Also, this takes place in a mind existing in a brain existing in a body interacting with others out in a particular world that is somehow intertwined in whatever may or may not in fact be true about the very, very big and the very, very small.
Come on, does anyone here even come close to explaining fully either the essential or the existential parameters of “I” in the context of “all there is”?
Something did or did not bring into existence the existence of existence itself?
This question assumes the conception of causality.
Hell, concepts are a dime a dozen here. But to what extent are the concepts of any one individual relating to the existence of existence itself within the reach of actually demonstrating that they are in fact true?
“And human interactions are no exception? Mind is just more matter?”
The conclusions of reason don’t cause the things they infer. All books are made by humans, this is a book, therefore it is made by a human, doesn’t cause the book to be made by a human. So, one can say, reasons or judgments are a special kind of cause, cause as inference. They cause the inference machine to work. And yet, this all is founded in the conception of causality which is presupposed as meaningful in the ground of the inquiry.
Okay, how close does this assessment bring us to grasping once and for all if this very exchange that we are having is only as it ever could have been?
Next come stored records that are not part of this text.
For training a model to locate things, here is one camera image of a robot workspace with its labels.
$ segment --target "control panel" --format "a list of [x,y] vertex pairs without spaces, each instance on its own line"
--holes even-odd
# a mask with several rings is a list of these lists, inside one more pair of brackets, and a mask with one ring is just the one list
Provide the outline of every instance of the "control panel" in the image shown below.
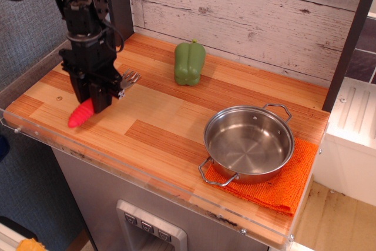
[[188,250],[187,234],[181,228],[121,199],[116,210],[130,251]]

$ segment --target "black robotic arm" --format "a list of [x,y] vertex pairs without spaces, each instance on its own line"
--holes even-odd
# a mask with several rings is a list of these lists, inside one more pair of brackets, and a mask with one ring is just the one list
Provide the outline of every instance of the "black robotic arm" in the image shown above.
[[115,33],[123,38],[106,16],[107,0],[55,0],[68,28],[72,49],[59,51],[63,70],[80,103],[91,98],[94,112],[99,113],[112,103],[112,97],[124,96],[122,76],[114,68]]

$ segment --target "orange towel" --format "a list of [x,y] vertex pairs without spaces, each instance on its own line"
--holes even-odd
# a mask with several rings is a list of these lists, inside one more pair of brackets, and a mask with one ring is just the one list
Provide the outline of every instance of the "orange towel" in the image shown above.
[[[274,178],[255,185],[231,182],[223,188],[215,187],[260,206],[288,216],[294,216],[317,149],[317,145],[295,138],[295,148],[291,159]],[[212,165],[210,165],[205,177],[215,182],[223,183],[226,181]]]

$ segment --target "wood plank wall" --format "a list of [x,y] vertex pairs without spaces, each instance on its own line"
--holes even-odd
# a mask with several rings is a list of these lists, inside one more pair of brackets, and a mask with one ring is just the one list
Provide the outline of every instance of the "wood plank wall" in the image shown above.
[[328,87],[359,0],[131,0],[135,32]]

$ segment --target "wooden countertop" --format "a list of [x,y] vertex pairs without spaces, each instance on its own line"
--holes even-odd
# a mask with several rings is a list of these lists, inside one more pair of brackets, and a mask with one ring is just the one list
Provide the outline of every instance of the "wooden countertop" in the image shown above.
[[[205,124],[234,105],[285,105],[295,137],[319,144],[329,113],[321,111],[327,89],[207,55],[200,83],[173,79],[175,45],[134,34],[115,67],[142,78],[125,98],[75,129],[67,126],[78,106],[60,65],[13,102],[5,120],[22,132],[104,168],[249,235],[280,247],[295,218],[236,198],[205,184],[197,169],[207,158]],[[283,109],[270,109],[286,117]]]
How “special” are reasons and judgments [yours, mine, theirs] if mind is just more matter interacting mechanically with other mindful matter per the immutable laws of matter?
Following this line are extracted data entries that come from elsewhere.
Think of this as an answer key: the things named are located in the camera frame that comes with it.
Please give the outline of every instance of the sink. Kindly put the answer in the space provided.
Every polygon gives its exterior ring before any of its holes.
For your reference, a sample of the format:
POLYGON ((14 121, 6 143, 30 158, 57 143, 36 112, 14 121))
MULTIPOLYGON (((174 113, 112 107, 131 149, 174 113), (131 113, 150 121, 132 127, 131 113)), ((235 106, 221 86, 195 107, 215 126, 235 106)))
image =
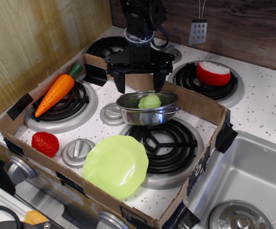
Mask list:
POLYGON ((207 228, 212 209, 229 200, 255 206, 276 229, 276 144, 239 131, 224 154, 213 151, 187 199, 189 210, 201 220, 196 227, 207 228))

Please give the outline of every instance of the toy carrot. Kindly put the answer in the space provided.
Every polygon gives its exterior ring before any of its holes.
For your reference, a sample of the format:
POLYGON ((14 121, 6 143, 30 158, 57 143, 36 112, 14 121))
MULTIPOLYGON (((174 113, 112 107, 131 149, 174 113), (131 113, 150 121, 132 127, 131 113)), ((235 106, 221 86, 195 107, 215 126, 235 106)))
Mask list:
POLYGON ((41 116, 71 91, 74 86, 73 77, 77 76, 82 69, 83 67, 79 63, 76 63, 69 74, 63 74, 57 78, 43 98, 41 104, 38 106, 35 112, 35 117, 41 116))

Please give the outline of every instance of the plastic plate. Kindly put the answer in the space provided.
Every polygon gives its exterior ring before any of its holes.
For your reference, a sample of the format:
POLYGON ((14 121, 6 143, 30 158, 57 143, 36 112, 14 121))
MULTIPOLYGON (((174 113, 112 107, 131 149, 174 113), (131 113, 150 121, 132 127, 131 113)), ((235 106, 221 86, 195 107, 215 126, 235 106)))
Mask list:
POLYGON ((83 178, 106 193, 130 196, 146 177, 149 160, 144 146, 131 136, 100 141, 86 156, 83 178))

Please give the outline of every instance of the metal pot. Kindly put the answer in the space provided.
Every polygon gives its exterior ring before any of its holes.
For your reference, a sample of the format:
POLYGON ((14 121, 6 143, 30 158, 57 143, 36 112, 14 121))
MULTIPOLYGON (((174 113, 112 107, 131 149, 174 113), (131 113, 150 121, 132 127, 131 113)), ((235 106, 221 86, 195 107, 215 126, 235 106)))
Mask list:
POLYGON ((157 125, 165 123, 175 116, 180 110, 175 106, 178 96, 171 92, 145 91, 124 94, 117 99, 116 104, 120 108, 122 119, 125 123, 131 125, 157 125), (142 97, 149 94, 156 94, 161 100, 161 106, 150 109, 138 108, 142 97))

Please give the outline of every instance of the cardboard box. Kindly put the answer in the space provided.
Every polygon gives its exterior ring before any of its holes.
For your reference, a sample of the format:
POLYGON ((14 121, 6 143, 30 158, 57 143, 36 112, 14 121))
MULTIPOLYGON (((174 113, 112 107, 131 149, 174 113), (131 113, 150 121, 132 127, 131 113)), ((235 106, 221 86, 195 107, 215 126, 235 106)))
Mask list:
MULTIPOLYGON (((179 96, 179 100, 176 103, 177 106, 184 111, 214 123, 217 125, 217 128, 215 129, 212 138, 207 143, 198 163, 196 163, 191 173, 188 174, 188 178, 182 185, 177 196, 159 219, 153 219, 139 210, 131 208, 125 203, 110 196, 106 192, 84 180, 71 169, 61 165, 52 158, 47 157, 25 142, 14 137, 18 128, 24 124, 23 111, 44 95, 61 74, 69 73, 72 66, 77 62, 83 66, 84 63, 88 63, 106 69, 106 63, 103 59, 89 54, 82 55, 76 60, 68 62, 68 65, 65 68, 59 69, 44 82, 39 84, 34 90, 26 94, 0 119, 1 134, 8 142, 8 147, 11 151, 14 151, 13 148, 19 149, 21 152, 19 156, 29 162, 32 166, 39 168, 42 171, 48 171, 46 176, 52 176, 54 179, 62 176, 63 178, 60 178, 61 180, 68 180, 69 184, 72 183, 74 186, 80 187, 80 191, 74 190, 74 192, 82 198, 88 199, 88 203, 95 202, 98 209, 104 209, 111 212, 124 221, 130 228, 136 228, 134 225, 140 225, 142 228, 163 228, 164 224, 169 220, 176 208, 187 198, 198 176, 205 171, 208 158, 212 149, 215 147, 217 136, 224 126, 224 123, 228 122, 228 110, 224 106, 199 93, 173 85, 169 82, 164 84, 163 91, 173 92, 179 96)), ((138 74, 136 77, 126 77, 126 82, 133 88, 137 88, 141 91, 153 90, 153 77, 149 74, 138 74)), ((88 204, 88 206, 78 205, 78 207, 86 213, 96 217, 96 214, 94 213, 95 210, 92 209, 91 205, 92 204, 88 204)))
connecting the dots here between the either/or world and the is/ought world.
One can ask whether causality is beneficial (ignoring the genetic problem, set aside by Kant, who the logical positivists followed (ergo, in the specific sense of taking up the so-called genetic fallacy in defense of the conception of causality) in allowing causality to be founded in psychology and thereby logic), and if he affirms an ethic that says one ought to do what is beneficial. The “is” in Hume refers to opinion, or what in Plato is the result of pistis or the faculty of reliance (i.e., in the simplest sense: I see the ground, I rely on it being under foot when I step). Is and fact are not the same thing. Fact is established by the discussion between Hobbes and the Royal society, and refers to voluntary action of persons such as Boyle, who ran tests. The fact, properly, is a tested thing according to voluntary (i.e, rational) action of the trained observer.
What on earth does this mean? As it pertains to conflicting moral narratives generating conflicting human interactions. Let’s bring Kant and Plato and Hume and all the rest out into the world that we actually live in and examine a specific context more…substantively.
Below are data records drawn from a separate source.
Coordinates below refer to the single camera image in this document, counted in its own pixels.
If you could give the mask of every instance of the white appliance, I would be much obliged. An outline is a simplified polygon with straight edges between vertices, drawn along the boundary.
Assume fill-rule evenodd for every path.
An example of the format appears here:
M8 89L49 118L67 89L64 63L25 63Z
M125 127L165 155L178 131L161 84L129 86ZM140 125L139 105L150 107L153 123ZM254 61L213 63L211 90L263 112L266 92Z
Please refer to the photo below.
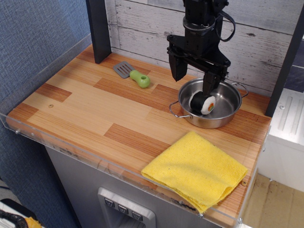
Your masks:
M257 167L281 184L304 191L304 94L284 89Z

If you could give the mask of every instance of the tan floor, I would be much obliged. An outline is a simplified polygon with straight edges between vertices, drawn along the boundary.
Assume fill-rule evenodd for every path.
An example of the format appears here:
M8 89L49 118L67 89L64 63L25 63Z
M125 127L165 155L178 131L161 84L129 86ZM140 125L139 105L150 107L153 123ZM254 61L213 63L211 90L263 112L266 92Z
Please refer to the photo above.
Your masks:
M244 216L252 228L304 228L304 192L257 175Z

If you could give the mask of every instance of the wooden countertop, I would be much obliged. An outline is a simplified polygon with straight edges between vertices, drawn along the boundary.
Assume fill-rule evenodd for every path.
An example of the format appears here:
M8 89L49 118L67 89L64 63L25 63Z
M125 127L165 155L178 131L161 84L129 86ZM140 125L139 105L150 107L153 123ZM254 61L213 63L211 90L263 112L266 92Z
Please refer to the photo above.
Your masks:
M122 61L148 75L150 86L141 89L132 79L115 73L113 66ZM192 78L187 75L175 82L169 69L117 54L98 65L89 46L17 106L7 122L43 144L177 201L177 194L142 179L140 171L195 131L245 165L249 172L244 180L249 183L270 125L271 118L264 116L269 98L249 94L229 124L198 128L173 116L168 108ZM182 114L179 104L173 111ZM237 219L247 189L248 185L239 184L214 208Z

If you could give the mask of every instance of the yellow cloth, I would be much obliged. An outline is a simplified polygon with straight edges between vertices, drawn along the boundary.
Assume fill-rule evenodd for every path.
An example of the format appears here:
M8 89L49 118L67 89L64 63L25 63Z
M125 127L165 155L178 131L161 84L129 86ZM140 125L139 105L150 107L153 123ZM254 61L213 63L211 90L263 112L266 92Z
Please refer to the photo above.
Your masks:
M186 199L199 213L230 194L247 168L205 140L189 132L156 157L142 175Z

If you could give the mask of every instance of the black robotic arm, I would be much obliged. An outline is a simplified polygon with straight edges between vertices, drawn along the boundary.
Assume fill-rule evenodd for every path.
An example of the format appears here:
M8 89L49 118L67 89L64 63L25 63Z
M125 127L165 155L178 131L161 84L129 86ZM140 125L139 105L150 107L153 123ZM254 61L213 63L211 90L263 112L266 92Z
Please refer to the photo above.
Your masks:
M168 54L173 78L178 81L187 73L188 64L205 72L203 82L204 96L210 96L220 81L224 81L228 74L230 61L219 50L220 41L229 41L235 32L234 20L223 8L228 5L227 0L183 0L185 17L183 25L185 36L169 35ZM223 18L227 18L234 25L229 38L223 40L221 36Z
In other words, as I like to say, an ethical quagmire that we are all likely to be familiar with.
One more pedantic contribution to the staggering vastness that must be now?
So, you claim all philosophy is worthless… Your cheap goading doesn’t persuade me of that… however, let us attempt to decompose:
What’s the opposite of “pedantic”, loose and vague? Or, is it clear and obvious everyday gossip?
On the contrary, technical philosophy is of fundamental importance if we wish to make more exact distinctions between what either can or cannot be concluded rationally. Or regarding the extent to which we are either able or not able to demonstrate what we claim to know is true is in fact true.
About, well, anything, right?
And I will be the first to acknowledge that, as a “serious philosopher” here, there are any number of deficiencies in my own thinking. So I tend to focus the beam more on that which those who do claim to be superbly proficient in grasping philosophy technically can tell us about the distinction that philosophers have made down through the ages between the either/or and the is/ought world of human interactions.
Taking into account such things as nature and nurture…genes and memes…the ego, id, and superego…mind as matter…theology…ontology…teleology.
As all of this pertains to the existential intersection of those things that most interest me: identity, values and political power.
The “serious philosophers” among us will either go there or they won’t.